* _TASK DIRECTIONS_
Return all lines from the listing below that include the word "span".

* _MATERIAL PROVIDED_
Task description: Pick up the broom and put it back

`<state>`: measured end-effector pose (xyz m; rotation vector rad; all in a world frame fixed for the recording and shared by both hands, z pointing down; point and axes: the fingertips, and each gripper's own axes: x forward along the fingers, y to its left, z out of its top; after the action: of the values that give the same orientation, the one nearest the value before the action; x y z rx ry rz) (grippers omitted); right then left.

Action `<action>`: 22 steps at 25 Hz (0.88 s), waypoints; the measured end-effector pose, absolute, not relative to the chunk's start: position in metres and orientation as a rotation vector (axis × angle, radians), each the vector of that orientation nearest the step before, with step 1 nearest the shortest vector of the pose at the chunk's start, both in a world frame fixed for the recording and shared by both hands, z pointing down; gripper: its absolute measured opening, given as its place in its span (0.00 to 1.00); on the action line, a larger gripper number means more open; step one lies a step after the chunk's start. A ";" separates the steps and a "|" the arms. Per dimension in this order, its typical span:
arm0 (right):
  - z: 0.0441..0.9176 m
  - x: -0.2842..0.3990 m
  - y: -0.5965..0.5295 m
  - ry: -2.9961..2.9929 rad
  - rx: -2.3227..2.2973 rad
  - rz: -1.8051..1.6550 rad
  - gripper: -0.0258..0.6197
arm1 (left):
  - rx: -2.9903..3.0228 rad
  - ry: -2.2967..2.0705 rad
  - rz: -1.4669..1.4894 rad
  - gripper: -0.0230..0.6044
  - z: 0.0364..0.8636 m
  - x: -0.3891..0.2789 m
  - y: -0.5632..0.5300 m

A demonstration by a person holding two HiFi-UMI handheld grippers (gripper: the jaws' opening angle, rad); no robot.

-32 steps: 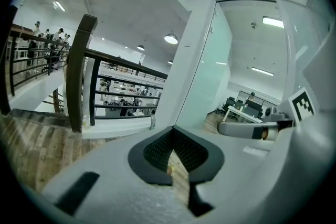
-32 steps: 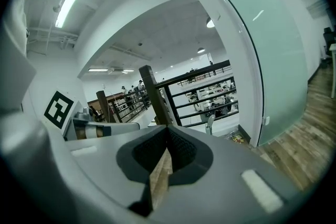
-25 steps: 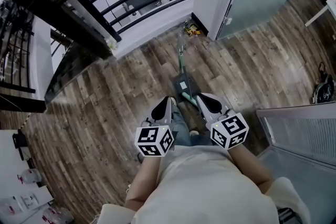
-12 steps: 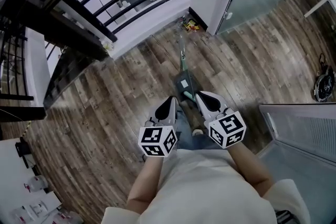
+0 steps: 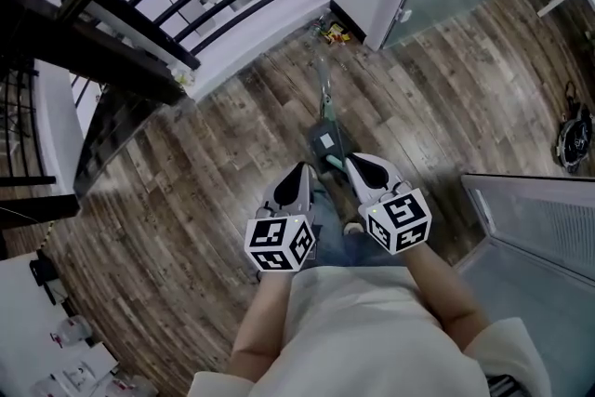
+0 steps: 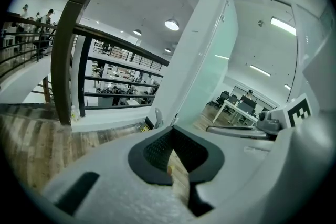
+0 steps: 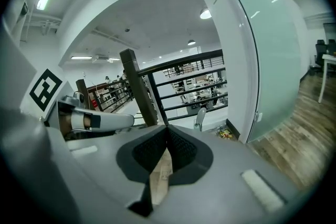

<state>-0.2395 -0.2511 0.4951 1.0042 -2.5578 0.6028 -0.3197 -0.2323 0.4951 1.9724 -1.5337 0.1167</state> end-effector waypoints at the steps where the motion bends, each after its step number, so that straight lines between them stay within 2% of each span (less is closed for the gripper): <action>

* _RESPONSE FOR THIS EXERCISE_
Action `<action>`: 22 steps at 25 Hz (0.88 s), waypoints; the measured end-effector pose, absolute, not relative to the chunk's start: position in metres and orientation as a rotation vector (axis × angle, radians), each the vector of that orientation nearest the step before, with step 1 nearest the shortest vector of the pose at the chunk's start, both in a world frame fixed for the recording and shared by both hands, z pointing down; gripper: its absolute measured opening, given as its place in its span (0.00 to 1.00); on the action line, a larger gripper number means more open; step one lies a step after the chunk's start. A ";" separates the steps and a "|" the arms. Per dimension in this order, its typical span:
<state>-0.2395 -0.2511 0.4951 1.0042 -2.5578 0.6028 -0.3197 -0.2323 0.4951 1.9724 -1.5337 0.1167</state> end-effector waypoints at the steps where the motion bends, each after its step number, so that straight lines between them stay within 2% of each span (less is closed for the gripper): <action>

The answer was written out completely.